0

I have trained a masked language model using my own dataset, which contains sentences with emojis (trained on 20,000 entries).

Now, when I make predictions, I want emojis to be in the output, however, most of the predicted tokens are words, so I think that the emojis are right at the bottom of the list somewhere, as they must be less frequent tokens compared to the words.

So far, this is my output - you can see that one emoji has been predicted, but the rest of the predictions are words:

mask_filler("I am so good today, <mask>", top_k=5)

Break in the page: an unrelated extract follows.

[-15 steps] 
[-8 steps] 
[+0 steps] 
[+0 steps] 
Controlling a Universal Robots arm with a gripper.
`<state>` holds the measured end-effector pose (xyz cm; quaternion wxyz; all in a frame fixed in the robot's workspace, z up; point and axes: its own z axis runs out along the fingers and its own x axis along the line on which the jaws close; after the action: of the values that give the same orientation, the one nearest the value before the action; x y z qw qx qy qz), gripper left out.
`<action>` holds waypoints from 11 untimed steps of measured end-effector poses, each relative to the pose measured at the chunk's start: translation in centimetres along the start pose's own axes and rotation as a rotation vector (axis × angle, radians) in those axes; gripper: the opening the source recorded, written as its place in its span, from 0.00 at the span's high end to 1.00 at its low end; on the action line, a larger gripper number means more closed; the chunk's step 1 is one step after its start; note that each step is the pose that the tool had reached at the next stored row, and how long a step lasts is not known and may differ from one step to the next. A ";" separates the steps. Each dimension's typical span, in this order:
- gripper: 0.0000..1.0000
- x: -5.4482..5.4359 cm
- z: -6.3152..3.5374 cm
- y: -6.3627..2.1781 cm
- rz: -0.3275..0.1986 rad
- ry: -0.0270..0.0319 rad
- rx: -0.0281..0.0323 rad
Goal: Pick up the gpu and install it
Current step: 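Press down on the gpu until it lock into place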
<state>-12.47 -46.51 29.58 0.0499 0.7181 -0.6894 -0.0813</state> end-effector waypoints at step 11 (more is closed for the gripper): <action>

[{'score': 0.2953376770019531,
  'sequence': 'I am so good today, friend',
  'token': 72,
  'token_str': 'friend'},
 {'score': 0.18523386120796204,
  'sequence': 'I am so good today ',
  'token': 328,
  'token_str': ''},
 {'score': 0.1431082785129547,
  'sequence': 'I am so good today, mate',
  'token': 2901,
  'token_str': 'mate'},
 {'score': 0.13269349932670593,
  'sequence': 'I am so good today, father',
  'token': 4,
  'token_str': 'father'},
 {'score': 0.030341114848852158,
  'sequence': 'I am so good today, mother',
  'token': 44660,
  'token_str': 'mother'},

Therefore, I was wondering if there is any code or functions that can filter the predictions, so that there are only emojis in the output, removing any predicted tokens that are words.

I have got one emoji to show in the output, but I think the rest of the emojis are less frequent tokens, so they are not appearing at the top when I make predictions.

So, is it possible to filter out the word tokens in favour of only emojis?

Thanks.

1 Answers1

0

yes, you should try it once- i am writing hints only.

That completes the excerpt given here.